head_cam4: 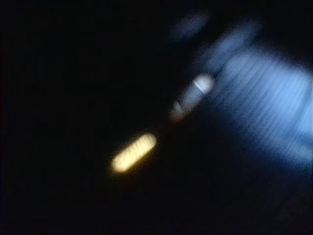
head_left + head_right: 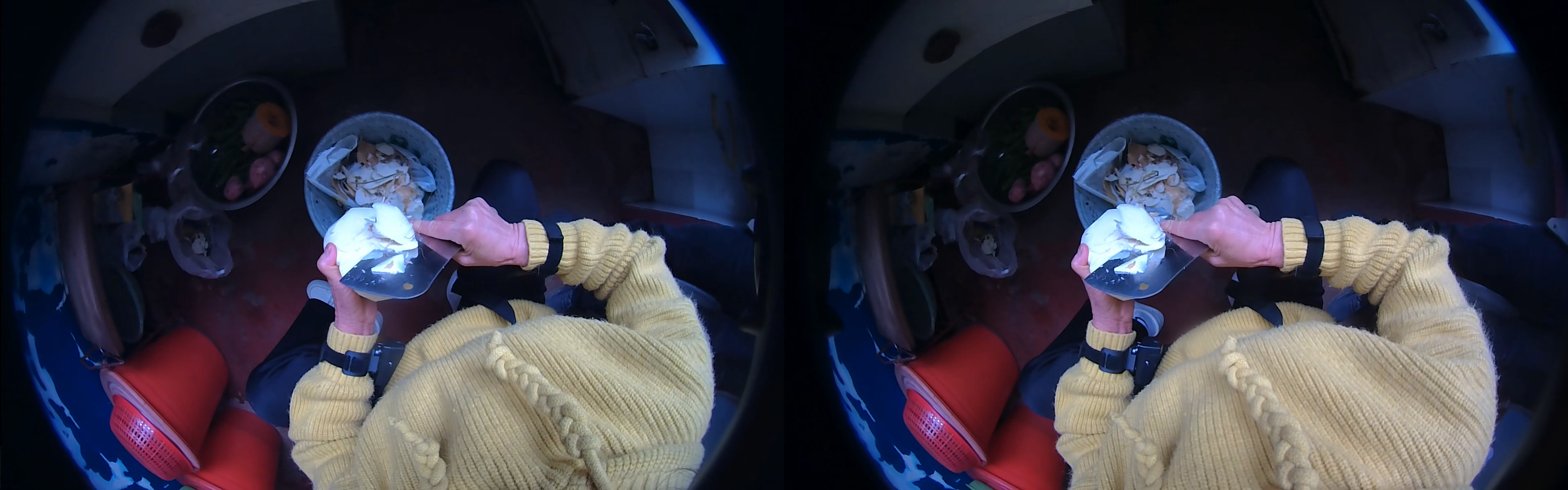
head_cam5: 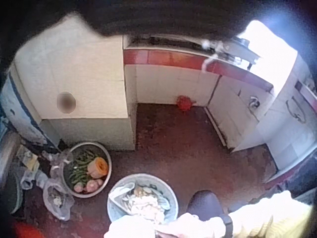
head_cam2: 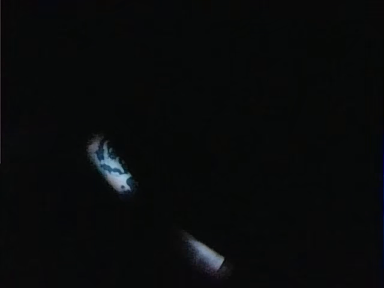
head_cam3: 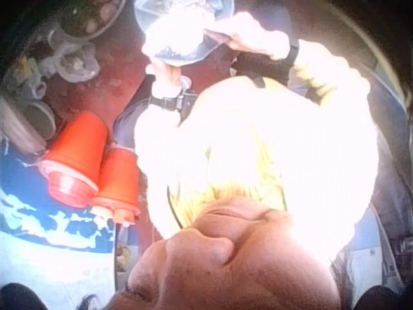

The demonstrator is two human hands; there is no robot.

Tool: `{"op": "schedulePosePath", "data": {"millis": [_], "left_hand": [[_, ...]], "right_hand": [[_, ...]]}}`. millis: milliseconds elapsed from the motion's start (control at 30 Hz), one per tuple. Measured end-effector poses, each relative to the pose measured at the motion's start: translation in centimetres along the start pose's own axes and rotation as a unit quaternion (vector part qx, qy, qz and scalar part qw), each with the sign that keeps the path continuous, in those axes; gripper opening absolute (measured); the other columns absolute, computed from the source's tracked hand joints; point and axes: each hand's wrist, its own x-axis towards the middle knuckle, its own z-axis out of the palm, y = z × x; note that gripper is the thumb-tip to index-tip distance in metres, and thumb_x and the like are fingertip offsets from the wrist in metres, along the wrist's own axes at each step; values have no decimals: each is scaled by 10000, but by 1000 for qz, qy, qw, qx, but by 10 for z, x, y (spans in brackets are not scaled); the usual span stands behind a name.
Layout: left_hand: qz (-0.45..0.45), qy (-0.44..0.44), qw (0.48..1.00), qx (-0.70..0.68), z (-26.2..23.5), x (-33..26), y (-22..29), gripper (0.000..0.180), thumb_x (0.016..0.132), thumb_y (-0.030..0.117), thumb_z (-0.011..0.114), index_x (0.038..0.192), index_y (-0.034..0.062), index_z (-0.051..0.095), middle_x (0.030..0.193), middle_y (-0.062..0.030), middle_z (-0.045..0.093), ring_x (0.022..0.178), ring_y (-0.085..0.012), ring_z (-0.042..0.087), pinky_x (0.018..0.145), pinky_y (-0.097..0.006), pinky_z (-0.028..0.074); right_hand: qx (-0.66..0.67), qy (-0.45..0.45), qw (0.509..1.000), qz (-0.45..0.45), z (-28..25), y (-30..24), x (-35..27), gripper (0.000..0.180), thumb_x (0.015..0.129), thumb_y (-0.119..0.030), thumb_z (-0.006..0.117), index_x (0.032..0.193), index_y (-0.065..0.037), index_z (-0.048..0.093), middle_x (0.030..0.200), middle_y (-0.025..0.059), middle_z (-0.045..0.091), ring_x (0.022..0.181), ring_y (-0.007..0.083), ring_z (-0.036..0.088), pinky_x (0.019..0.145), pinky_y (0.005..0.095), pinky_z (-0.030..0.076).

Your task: The person sits on the floor and uses a knife to peel the outer skin of a white root vegetable, rotating it to remove strips of peel that fall into a nearby basket. The peeled vegetable is held in the left hand while the right hand guides the knife.

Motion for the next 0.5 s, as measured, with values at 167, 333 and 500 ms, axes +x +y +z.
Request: {"op": "schedulePosePath", "data": {"millis": [167,333,500], "left_hand": [[-16,14,999,25,-1,0,-1,696,968,565,420,1398,20,482,1368,-149,571,1230,-281,567,1047,-402,446],[-13,-2,999,29,-5,1,-6,699,961,582,441,1386,29,500,1334,-126,587,1211,-250,569,1026,-377,451],[-66,7,997,-44,-13,4,-10,656,975,584,419,1363,64,522,1314,-98,598,1197,-255,577,1011,-388,473]], "right_hand": [[55,-17,998,21,0,9,-4,253,886,-82,681,1134,-67,724,811,183,703,681,336,700,582,372,549],[168,-49,982,75,-8,14,0,294,877,-18,641,1161,-23,719,894,212,725,734,319,724,680,335,572],[189,-112,967,132,-25,12,9,231,906,-66,627,1101,3,730,851,184,732,705,255,709,715,325,565]]}}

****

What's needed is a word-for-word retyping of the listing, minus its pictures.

head_cam4: 
head_left + head_right: 
head_cam5: 
head_cam2: 
head_cam3: 

The demonstrator is two human hands; there is no robot.

Tool: `{"op": "schedulePosePath", "data": {"millis": [_], "left_hand": [[_, ...]], "right_hand": [[_, ...]]}}`. millis: milliseconds elapsed from the motion's start (control at 30 Hz), one per tuple. Measured end-effector poses, each relative to the pose measured at the motion's start: translation in centimetres along the start pose's own axes and rotation as a unit quaternion (vector part qx, qy, qz and scalar part qw), each with the sign that keeps the path continuous, in those axes; gripper opening absolute (measured); the other columns absolute, computed from the source's tracked hand joints; point and axes: each hand's wrist, its own x-axis towards the middle knuckle, its own z-axis out of the palm, y = z × x; note that gripper is the thumb-tip to index-tip distance in metres, and thumb_x and the like are fingertip offsets from the wrist in metres, along the wrist's own axes at each step; values have no decimals: each is scaled by 10000, but by 1000 for qz, qy, qw, qx, but by 10 for z, x, y (spans in brackets are not scaled); the usual span stands behind a name.
Layout: left_hand: qz (-0.45..0.45), qy (-0.44..0.44), qw (0.48..1.00), qx (-0.70..0.68), z (-26.2..23.5), x (-33..26), y (-22..29), gripper (0.000..0.180), thumb_x (0.016..0.132), thumb_y (-0.030..0.117), thumb_z (-0.011..0.114), index_x (0.038..0.192), index_y (-0.034..0.062), index_z (-0.051..0.095), middle_x (0.030..0.193), middle_y (-0.062..0.030), middle_z (-0.045..0.093), ring_x (0.022..0.178), ring_y (-0.085..0.012), ring_z (-0.042..0.087), pinky_x (0.018..0.145), pinky_y (-0.097..0.006), pinky_z (-0.028..0.074); right_hand: qx (-0.66..0.67), qy (-0.45..0.45), qw (0.509..1.000), qz (-0.45..0.45), z (-28..25), y (-30..24), x (-35..27), gripper (0.000..0.180), thumb_x (0.015..0.129), thumb_y (-0.119..0.030), thumb_z (-0.006..0.117), index_x (0.032..0.193), index_y (-0.065..0.037), index_z (-0.048..0.093), middle_x (0.030..0.200), middle_y (-0.025..0.059), middle_z (-0.045..0.091), ring_x (0.022..0.181), ring_y (-0.007..0.083), ring_z (-0.036..0.088), pinky_x (0.019..0.145), pinky_y (0.005..0.095), pinky_z (-0.030..0.076).

Your task: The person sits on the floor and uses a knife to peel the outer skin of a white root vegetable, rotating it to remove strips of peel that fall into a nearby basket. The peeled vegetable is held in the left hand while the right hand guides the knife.

Motion for the next 0.5 s, as measured, with values at 167, 333 and 500 ms, axes +x +y +z.
Request: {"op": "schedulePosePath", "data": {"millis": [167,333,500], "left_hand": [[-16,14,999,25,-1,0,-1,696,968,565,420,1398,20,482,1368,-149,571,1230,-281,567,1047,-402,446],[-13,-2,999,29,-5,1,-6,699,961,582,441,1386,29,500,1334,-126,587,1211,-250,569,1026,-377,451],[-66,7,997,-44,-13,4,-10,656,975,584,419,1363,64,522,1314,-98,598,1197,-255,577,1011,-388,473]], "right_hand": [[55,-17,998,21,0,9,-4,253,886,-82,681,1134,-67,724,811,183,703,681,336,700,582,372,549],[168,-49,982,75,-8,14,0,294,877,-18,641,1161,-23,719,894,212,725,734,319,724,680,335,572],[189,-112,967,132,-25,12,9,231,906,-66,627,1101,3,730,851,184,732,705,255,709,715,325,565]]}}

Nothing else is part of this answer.